In the past years, the concept of data lake looked like much needed in the enterprises. But what does data lake mean? How does it benefit organizations? What are the advantages of Data Lake by incorporating into the architecture? Are organizations adapting data lake model?
What is a Data Lake?
First, let us define what data lake actually means.
“A data lake is a storage repository that contains massive amount of raw data in native formats, to enable users to easily access to large volumes of structured (rows and columns), semi-structured (CSV, logs, XML, JSON), and unstructured (emails, documents, PDFs) data as needed.”
The main idea of Data Lake is to have a centralized store of all data in enterprises ranging from raw data (primary data) to transform the data when required into various tasks which include reporting, visualization, analytics and machine learning.
Next-Generation Data – Modernizing Enterprise Hub
Data Lake architecture has become a scalable data storage operation for many businesses and it plays a crucial to the future of business that can be flexible for all types of data, process, and query data in many ways.
Understanding the Data Lake Architecture with Hadoop
The data lake is a single repository capable of storing huge volumes of data in various formats. Big organizations like Facebook, Google, Yahoo and other web scale companies have gained numerous benefits and advanced to the next level by using data lakes.

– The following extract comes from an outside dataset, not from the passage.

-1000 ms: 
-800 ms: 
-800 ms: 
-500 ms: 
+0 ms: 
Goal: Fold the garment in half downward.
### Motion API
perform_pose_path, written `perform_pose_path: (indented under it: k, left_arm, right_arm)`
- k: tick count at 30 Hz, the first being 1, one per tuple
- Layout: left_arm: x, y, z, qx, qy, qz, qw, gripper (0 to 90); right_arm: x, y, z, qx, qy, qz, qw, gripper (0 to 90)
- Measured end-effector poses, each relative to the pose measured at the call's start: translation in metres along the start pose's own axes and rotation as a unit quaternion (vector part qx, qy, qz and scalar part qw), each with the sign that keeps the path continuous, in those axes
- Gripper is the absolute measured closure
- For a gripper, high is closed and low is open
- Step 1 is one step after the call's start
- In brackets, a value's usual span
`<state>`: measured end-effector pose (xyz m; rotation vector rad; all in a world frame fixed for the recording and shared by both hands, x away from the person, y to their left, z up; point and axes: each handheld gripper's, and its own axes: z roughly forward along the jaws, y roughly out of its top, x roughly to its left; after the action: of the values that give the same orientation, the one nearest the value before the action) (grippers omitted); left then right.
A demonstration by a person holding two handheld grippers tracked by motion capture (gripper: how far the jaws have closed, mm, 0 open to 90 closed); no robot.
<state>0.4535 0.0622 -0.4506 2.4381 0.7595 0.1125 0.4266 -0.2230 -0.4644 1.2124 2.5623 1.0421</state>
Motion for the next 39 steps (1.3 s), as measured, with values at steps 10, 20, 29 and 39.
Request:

The successful Hadoop journey typically begins with new analytic applications, which lead to a Data Lake. The new applications which are created and derive value from the new formats of data from webserver logs, databases, social media, clickstreams, and other sources, the Data Lake is formed with Hadoop acting as a shared service to create a diverse set of value chain for efficient scale which new types of business values are emerged. In addition to this, curation takes through capturing, mixing, and exploring new types of data making it in available in the data catalog .
The Best Describe Advantages of Data Lake
A data lake is used to end the data silos to centralize the data and to gain flexible access to all diverse data sources within your business.
- Low Cost and Extremely Scalable for Processing: The cost of data lake is low and it enhances scalability to extreme high volumes of data processing for high efficiency.
- Compatibility with Multiple Platforms: The raw data that is stored in the data lake has capabilities where developers can work effectively in multiple programming languages like Java or Python and frameworks technologies such as Pig and Hive.
- Data Accessibility: A data lake can contain any data such as structured, semi-structured and unstructured in a single centralized location. This not only enables users to allow but also grant immediate access to all data, since it is in one location.
- Data do not have to be moved: Since all the data are stored in one central location, silos are no longer necessary and it gives easy accessibility. Additionally, it is not necessary to move data from one warehouse to another.
- Insights of Data Lake: Organizations can store the data in raw format with Data Lake. This means that the information is stored in a secure location and does not fear the loss of data.
The Data Lake can be effective data management solutions for advanced analytics solutions and user-interface. However, there are some security challenges that have come across when it comes to storing in one particular location. The objective of building a data lake is to derive value and if it is done correctly and stored in single repository, the data can be easily accessible and analyze the raw data with existing data analytics tools, which gives significant new insights.
Data Lake and Enterprise Data Warehouse together provide synergy of capabilities to allow users to do more with data and actually drives incredible business results faster.